There are 10 species of hammerhead sharks known to science today:

Common Name

Scientific Name

IUCN Status

Winghead Shark Eusphyra blochii Endangered
Great Hammerhead Sphyrna mokarran Endangered
Whitefin Hammerhead Sphyrna couardi Endangered
Scalloped Hammerhead Sphyrna lewini Endangered
Smalleye Hammerhead Sphyrna tudes Vulnerable
Smooth Hammerhead Sphyrna zygaena Vulnerable
Scalloped Bonnethead Shark Sphyrna corona Near Threatened
Bonnethead Shark Sphyrna tiburo Least Concern
Scoophead Shark Sphyrna media Data Deficient
Carolina Hammerhead Sphyrna gilberti Yet To Be Assessed

Each species – with the exception of the cryptic species the Carolina Hammerhead (Sphyrna gilberti) – is identifiable by their unique head shape (Quattro, Driggers III, Grady, Ulrich, & Roberts, 2013).
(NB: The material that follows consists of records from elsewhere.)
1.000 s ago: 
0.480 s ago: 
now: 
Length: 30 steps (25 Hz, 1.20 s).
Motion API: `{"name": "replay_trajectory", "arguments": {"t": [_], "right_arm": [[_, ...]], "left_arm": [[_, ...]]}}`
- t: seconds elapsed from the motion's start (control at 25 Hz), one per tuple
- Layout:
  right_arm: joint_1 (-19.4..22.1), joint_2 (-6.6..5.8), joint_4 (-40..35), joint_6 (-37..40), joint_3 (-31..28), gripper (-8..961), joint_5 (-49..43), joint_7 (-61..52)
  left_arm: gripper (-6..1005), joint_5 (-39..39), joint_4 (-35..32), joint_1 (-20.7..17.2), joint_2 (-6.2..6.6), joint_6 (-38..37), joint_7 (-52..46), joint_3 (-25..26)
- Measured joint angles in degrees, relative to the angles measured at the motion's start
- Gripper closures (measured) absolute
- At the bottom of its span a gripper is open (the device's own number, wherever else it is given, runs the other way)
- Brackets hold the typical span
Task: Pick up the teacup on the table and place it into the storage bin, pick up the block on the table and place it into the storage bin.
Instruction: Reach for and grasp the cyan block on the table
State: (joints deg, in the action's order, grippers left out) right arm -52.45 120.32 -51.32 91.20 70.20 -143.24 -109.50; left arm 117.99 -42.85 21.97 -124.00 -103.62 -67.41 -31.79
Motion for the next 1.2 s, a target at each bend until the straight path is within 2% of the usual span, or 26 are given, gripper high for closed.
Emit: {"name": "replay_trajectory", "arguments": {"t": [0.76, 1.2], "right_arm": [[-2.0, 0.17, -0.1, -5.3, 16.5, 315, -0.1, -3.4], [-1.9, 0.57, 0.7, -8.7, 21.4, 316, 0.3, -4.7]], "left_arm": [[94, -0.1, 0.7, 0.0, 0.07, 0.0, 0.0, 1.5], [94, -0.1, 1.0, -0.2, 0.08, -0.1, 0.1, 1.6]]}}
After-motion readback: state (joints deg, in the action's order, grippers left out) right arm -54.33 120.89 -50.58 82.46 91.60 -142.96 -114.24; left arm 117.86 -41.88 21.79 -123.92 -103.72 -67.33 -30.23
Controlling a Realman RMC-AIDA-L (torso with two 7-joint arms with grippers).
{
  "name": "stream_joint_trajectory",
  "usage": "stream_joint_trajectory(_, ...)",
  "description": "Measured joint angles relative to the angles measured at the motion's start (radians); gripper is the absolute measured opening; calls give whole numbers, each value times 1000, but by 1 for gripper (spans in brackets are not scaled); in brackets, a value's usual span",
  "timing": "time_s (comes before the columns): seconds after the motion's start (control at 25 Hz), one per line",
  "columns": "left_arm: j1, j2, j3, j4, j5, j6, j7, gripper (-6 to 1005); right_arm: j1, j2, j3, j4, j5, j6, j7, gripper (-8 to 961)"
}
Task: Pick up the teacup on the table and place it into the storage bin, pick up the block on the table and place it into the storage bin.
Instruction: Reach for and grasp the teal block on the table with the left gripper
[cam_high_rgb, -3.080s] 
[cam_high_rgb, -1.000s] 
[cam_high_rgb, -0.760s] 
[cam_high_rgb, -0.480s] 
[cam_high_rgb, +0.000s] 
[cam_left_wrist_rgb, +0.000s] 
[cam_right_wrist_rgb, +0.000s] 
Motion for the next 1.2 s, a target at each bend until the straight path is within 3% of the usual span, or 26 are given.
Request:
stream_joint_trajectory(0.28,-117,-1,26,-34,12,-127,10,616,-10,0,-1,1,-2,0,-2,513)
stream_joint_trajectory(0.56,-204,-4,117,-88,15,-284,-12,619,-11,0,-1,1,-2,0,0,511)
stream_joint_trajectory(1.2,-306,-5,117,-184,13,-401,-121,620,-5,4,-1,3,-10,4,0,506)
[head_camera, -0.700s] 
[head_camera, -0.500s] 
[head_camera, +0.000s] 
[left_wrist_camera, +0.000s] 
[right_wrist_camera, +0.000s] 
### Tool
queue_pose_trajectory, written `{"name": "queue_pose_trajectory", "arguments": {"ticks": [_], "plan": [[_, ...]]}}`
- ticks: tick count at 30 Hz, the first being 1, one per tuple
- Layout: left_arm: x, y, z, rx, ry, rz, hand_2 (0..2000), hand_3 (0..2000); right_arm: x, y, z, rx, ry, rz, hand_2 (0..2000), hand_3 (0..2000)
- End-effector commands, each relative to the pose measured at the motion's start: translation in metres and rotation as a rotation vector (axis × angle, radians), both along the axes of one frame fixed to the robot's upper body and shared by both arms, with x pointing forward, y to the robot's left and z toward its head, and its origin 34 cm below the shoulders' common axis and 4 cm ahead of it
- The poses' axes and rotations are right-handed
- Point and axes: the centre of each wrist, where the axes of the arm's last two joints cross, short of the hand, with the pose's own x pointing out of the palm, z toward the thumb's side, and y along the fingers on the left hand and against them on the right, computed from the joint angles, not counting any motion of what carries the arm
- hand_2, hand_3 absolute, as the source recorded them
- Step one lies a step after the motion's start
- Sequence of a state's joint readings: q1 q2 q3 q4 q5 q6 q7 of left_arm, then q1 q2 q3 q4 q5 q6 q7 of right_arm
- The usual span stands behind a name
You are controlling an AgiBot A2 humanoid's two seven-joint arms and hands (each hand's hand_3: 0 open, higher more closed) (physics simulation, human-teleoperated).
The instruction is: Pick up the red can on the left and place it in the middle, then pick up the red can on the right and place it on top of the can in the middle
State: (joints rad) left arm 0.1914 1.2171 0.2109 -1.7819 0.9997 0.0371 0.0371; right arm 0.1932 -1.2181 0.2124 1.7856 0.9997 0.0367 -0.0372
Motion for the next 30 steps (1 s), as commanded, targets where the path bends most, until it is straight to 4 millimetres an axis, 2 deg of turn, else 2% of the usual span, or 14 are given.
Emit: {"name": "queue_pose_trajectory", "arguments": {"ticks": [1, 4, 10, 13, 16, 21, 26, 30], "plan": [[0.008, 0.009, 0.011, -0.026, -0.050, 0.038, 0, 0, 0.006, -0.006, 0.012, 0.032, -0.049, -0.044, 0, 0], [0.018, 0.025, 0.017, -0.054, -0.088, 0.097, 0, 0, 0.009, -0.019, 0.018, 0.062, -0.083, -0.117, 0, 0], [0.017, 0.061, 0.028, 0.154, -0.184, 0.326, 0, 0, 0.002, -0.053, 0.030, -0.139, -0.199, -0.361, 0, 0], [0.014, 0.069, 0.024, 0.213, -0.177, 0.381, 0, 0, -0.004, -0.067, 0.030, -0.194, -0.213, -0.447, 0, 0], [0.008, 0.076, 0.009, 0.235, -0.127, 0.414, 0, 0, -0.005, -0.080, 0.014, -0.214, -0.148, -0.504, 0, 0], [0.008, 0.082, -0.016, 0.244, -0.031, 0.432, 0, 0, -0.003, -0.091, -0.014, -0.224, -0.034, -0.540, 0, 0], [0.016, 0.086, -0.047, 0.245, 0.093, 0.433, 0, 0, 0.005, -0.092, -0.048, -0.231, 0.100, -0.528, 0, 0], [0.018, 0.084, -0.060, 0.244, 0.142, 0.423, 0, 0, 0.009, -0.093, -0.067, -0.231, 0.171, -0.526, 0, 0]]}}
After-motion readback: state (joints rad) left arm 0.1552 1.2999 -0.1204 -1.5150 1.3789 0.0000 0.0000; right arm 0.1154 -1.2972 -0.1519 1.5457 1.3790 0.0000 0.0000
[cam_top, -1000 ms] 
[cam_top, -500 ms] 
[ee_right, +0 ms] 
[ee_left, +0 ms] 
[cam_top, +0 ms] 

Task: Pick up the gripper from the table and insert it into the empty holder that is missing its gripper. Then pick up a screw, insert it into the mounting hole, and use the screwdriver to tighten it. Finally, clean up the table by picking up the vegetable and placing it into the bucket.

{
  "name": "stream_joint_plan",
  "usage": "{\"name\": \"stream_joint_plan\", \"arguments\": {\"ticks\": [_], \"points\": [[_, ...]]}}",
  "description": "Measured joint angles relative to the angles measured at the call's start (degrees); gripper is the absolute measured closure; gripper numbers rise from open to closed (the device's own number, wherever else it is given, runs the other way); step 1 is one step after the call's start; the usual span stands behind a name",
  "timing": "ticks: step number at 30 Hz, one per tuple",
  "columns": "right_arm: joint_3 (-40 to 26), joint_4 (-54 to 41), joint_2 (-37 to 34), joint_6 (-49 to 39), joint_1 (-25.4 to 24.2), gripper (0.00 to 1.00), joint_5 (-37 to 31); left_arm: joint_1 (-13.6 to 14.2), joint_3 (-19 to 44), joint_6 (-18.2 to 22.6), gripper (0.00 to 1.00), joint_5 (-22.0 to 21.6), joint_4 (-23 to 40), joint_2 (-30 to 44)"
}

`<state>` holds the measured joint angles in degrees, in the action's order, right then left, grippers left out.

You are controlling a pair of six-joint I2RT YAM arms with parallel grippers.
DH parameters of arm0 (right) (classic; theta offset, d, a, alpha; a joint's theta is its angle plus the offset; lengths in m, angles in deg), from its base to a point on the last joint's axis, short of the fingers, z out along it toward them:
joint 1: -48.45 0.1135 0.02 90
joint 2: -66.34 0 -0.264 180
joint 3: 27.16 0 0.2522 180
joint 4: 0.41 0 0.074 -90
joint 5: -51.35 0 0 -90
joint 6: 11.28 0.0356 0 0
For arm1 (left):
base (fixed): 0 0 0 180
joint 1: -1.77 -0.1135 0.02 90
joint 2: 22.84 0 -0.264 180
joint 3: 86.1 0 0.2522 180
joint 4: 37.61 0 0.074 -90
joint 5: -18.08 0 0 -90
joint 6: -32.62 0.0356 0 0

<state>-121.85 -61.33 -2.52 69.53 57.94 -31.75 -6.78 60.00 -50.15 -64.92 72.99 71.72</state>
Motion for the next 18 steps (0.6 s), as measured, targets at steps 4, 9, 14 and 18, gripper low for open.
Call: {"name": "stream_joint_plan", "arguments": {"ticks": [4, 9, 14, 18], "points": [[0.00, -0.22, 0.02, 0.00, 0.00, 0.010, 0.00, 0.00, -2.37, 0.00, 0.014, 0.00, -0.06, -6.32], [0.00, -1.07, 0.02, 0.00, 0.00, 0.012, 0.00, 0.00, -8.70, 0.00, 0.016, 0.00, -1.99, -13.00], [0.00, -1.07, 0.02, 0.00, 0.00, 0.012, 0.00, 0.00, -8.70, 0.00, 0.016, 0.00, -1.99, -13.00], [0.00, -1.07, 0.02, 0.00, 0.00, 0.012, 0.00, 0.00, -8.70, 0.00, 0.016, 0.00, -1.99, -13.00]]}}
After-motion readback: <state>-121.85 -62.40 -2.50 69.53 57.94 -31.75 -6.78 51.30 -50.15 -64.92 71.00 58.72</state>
The winghead shark is known and named for the immense, dramatic blades of the cephalofoil. The distance between its eyes can measure about half its body length (Ebert, Fowler, & Dando, 2015)! It is thought that that having the eyes set so far apart may improve the winghead shark’s stereoscopic vision (Tricas et al., 1997). With that elongated head comes elongated nostrils, which we will talk about in greater detail a little later in this post. They have been called the “ultimate example of [a] cephalofoil” (Tricas et al., 1997).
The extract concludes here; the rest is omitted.